Some financial analysts are suggesting that this may prove one more nail in the coffin of the expansionary fiscal policy which has characterised Premier Zhu Rongji's term in office. Government ministers are beginning to stress the need to broaden China's tax base, which consists largely of state-controlled firms, and improve overall tax compliance.
Efforts to widen the tax net to ensure foreign-owned businesses pay similar rtes to that of local companies are being stoutly resisted.
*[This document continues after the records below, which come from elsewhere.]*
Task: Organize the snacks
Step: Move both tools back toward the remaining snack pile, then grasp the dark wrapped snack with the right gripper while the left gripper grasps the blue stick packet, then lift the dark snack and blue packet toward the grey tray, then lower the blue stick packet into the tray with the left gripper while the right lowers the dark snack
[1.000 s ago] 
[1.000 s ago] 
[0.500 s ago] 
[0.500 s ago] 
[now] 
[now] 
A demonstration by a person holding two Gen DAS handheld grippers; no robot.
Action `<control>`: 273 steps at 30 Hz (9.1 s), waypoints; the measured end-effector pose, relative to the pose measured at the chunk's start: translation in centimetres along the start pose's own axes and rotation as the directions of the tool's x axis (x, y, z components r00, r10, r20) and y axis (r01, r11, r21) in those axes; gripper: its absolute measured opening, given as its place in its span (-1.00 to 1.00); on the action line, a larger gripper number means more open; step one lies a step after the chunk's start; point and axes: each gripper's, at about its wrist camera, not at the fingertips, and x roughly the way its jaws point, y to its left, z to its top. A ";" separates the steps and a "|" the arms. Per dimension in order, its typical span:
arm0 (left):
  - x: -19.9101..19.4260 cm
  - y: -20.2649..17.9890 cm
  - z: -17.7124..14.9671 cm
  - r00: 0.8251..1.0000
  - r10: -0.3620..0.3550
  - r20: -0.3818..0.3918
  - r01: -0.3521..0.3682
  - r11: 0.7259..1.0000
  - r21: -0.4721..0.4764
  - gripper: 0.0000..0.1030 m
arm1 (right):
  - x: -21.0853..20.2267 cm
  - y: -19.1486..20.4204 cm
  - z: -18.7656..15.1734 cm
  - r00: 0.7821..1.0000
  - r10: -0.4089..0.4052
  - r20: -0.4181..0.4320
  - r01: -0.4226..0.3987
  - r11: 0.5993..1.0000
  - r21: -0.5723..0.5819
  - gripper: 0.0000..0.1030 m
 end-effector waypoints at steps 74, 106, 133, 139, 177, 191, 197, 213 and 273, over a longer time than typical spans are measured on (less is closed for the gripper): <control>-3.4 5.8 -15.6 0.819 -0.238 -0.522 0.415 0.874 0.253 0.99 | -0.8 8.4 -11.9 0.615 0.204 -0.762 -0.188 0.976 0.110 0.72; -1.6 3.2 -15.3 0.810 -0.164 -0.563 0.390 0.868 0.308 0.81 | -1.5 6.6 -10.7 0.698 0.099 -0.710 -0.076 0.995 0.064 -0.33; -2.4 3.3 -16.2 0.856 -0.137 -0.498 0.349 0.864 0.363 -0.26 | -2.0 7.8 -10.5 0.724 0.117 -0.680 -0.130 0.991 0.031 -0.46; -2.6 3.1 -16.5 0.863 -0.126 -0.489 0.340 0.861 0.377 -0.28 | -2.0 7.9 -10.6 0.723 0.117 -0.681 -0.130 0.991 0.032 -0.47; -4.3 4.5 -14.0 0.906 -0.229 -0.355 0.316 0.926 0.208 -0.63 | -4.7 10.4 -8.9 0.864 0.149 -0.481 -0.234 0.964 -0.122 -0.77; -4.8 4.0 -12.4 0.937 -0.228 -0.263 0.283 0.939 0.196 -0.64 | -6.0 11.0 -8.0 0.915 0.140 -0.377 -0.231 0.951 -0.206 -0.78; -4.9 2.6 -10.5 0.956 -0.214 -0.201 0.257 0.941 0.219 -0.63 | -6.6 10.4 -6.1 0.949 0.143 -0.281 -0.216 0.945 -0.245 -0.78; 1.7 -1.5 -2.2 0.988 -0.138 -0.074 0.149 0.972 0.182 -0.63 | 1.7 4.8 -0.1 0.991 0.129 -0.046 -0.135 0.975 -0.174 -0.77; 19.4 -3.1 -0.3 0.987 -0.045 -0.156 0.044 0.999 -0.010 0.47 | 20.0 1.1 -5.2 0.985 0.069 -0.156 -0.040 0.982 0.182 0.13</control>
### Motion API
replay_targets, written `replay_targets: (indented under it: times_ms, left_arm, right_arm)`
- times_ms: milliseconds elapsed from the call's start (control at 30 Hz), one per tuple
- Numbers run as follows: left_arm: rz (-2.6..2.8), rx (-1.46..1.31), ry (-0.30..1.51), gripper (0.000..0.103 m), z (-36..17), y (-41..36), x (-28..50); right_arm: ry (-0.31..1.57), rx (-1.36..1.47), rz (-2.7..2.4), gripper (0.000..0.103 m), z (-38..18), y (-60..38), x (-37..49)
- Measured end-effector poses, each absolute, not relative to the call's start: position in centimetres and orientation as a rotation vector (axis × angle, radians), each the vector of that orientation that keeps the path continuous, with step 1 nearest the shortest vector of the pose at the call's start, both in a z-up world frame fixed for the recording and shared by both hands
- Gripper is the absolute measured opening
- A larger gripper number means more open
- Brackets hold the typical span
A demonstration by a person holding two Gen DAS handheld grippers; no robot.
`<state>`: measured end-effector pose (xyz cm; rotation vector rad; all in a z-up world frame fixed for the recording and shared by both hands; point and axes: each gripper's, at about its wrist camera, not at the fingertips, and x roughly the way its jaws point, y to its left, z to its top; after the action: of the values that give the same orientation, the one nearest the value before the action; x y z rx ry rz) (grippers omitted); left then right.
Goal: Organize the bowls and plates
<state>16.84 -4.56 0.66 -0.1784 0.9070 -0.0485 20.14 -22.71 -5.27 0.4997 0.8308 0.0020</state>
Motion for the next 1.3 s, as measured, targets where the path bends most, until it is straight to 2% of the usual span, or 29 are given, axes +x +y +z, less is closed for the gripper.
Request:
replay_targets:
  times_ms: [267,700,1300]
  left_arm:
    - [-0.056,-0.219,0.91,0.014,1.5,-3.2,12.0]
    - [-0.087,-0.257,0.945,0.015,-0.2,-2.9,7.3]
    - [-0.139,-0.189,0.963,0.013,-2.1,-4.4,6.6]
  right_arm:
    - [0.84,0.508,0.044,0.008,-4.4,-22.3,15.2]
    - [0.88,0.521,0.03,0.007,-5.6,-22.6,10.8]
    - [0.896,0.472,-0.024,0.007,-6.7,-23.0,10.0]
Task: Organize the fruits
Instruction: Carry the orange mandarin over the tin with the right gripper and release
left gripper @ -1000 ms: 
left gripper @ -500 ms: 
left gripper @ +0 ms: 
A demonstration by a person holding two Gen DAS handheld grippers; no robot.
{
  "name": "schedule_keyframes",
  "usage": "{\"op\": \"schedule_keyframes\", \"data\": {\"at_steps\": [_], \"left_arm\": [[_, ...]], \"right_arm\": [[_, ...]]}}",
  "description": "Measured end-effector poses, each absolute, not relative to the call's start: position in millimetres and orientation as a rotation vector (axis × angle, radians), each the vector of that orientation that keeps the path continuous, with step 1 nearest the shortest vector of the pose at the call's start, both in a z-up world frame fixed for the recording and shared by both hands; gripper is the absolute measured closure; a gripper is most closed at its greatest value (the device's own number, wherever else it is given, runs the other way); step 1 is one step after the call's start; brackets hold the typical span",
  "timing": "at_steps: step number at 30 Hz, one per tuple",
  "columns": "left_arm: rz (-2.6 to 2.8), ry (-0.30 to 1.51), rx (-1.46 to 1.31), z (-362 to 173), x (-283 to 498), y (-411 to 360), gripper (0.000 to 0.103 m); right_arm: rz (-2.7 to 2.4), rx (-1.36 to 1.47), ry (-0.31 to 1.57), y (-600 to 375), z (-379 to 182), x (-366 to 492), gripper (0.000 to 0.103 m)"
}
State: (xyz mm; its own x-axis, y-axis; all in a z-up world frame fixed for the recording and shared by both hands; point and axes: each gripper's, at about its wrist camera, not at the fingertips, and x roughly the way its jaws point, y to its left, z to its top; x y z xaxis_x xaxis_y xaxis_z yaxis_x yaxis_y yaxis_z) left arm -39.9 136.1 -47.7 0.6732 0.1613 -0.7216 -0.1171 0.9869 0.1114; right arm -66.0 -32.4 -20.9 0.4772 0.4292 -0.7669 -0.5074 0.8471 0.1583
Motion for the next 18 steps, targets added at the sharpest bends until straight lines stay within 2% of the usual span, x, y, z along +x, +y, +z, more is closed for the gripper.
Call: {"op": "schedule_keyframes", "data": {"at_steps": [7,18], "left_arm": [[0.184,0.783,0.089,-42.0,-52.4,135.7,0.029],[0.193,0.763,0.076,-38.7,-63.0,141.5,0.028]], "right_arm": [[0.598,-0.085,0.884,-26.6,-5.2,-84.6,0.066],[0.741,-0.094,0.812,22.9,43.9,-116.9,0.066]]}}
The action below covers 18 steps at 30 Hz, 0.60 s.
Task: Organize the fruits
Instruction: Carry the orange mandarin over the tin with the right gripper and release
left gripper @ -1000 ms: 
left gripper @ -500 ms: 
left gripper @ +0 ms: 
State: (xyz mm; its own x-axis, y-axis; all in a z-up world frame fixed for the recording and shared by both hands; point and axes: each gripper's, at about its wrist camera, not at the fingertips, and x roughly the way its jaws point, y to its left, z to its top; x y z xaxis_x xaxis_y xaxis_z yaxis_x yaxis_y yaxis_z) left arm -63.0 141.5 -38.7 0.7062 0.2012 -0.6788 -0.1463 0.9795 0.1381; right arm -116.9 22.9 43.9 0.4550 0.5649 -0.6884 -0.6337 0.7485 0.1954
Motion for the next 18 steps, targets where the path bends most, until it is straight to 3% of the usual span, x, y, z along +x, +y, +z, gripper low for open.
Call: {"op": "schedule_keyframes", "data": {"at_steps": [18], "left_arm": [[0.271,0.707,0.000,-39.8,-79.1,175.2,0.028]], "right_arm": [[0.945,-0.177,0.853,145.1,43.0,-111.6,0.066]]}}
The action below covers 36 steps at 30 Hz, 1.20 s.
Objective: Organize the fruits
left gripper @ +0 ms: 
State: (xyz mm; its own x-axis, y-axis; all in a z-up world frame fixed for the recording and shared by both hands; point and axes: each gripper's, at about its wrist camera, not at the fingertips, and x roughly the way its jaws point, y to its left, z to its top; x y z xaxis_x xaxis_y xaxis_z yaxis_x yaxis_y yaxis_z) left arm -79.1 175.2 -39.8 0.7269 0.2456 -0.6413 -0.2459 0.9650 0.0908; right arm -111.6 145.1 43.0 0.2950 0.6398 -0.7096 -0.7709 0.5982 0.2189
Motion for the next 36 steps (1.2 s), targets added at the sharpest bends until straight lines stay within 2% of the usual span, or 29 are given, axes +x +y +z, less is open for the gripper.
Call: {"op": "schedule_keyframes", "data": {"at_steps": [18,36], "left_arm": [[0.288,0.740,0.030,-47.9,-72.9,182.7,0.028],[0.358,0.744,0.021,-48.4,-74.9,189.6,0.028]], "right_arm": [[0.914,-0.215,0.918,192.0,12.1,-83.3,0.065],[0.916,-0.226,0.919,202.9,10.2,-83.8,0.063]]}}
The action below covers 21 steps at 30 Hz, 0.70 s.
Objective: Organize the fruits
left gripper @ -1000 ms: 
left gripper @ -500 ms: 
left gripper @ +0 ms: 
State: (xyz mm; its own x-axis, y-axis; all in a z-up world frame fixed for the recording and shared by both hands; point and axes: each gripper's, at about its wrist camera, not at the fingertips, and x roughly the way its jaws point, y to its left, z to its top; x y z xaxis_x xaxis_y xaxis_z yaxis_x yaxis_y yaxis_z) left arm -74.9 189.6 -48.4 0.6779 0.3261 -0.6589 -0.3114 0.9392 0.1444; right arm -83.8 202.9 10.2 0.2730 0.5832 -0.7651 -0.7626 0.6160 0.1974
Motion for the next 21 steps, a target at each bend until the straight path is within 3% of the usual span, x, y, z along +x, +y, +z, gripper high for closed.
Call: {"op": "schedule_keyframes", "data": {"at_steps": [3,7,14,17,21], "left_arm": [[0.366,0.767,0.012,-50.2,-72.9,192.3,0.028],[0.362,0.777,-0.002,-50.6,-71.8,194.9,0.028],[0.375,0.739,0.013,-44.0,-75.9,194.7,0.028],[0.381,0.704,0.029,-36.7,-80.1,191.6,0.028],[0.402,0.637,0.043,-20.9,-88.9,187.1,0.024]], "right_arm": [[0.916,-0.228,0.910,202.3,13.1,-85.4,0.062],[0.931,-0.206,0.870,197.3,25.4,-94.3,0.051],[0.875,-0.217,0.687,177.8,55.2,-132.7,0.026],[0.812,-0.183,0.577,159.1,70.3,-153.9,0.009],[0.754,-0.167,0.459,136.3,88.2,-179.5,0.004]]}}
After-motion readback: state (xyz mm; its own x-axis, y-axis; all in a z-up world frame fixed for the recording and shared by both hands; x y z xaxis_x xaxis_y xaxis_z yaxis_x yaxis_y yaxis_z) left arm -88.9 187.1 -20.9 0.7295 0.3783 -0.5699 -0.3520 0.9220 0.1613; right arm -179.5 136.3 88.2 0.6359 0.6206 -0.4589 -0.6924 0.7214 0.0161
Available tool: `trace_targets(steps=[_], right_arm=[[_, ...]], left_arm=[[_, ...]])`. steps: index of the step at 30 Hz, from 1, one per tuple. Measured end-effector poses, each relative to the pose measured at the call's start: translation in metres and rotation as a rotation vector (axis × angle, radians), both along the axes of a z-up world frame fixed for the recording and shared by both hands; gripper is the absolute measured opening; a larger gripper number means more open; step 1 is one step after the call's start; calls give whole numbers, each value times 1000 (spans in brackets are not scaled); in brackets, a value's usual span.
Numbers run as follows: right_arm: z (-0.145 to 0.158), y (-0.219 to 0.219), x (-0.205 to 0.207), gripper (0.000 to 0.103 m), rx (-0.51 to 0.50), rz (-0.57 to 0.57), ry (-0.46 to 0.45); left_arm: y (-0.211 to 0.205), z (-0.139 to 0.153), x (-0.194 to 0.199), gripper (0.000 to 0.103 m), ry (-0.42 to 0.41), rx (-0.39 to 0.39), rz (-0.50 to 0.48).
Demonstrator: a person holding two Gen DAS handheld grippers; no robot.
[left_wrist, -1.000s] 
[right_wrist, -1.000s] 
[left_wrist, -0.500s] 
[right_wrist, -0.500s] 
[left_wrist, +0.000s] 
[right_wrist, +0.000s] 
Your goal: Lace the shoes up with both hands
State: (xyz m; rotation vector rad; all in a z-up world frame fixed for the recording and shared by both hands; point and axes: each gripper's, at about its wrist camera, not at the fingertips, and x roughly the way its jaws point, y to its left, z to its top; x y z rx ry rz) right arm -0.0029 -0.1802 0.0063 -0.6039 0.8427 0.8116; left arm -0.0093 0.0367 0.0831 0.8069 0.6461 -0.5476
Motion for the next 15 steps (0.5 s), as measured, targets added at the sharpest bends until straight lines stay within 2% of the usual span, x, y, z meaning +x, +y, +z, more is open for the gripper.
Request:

And yet ….. China's economy continued to power ahead in the first half of the year, project estimates of year-on-year growth of between 7.5 - 7.9 percent. This would be on target for government projections. The figures confirm China as Asia's star economy having shrugged off concerns of the economic slowdown in the US and continued sluggish performances elsewhere in Asia.
Early this year, Beijing feared it could have difficulty matching last year's 7.3 percent economic growth. Strong exports, a flood of foreign investment and robust domestic demand and continued state spending helped China outshine its neighbours in the first half.
The GDP figure comes on the heels of a growing confidence in the mainland economy driven by favourable monthly macro-economic data - from industrial output to fixed-asset investment and trade - during the past few months.
Conclusion.
"You pays your money: you takes your choice." Sony’s action in taking back just a small part of it manufacturing to Japan is probably untypical, but it does suggest that China can sometimes pose production problems that outweigh the benefits. The trend of manufacturers into China will likely continue.The consequences of China’s budget deficit may be harder to escape. A downturn in the local economy might well lead to a currency devaluation – good for exporters, of course, except for those with a high level of import components. Many of the benefits of China’s accession to the World Trade Organisation would be quickly lost.
Nothing dramatic is visible, yet. The problem is guessing which of the widely divergent interpretation of events will affect you. And it’s not helped by official statistics not fully believed by even Beijing government officials.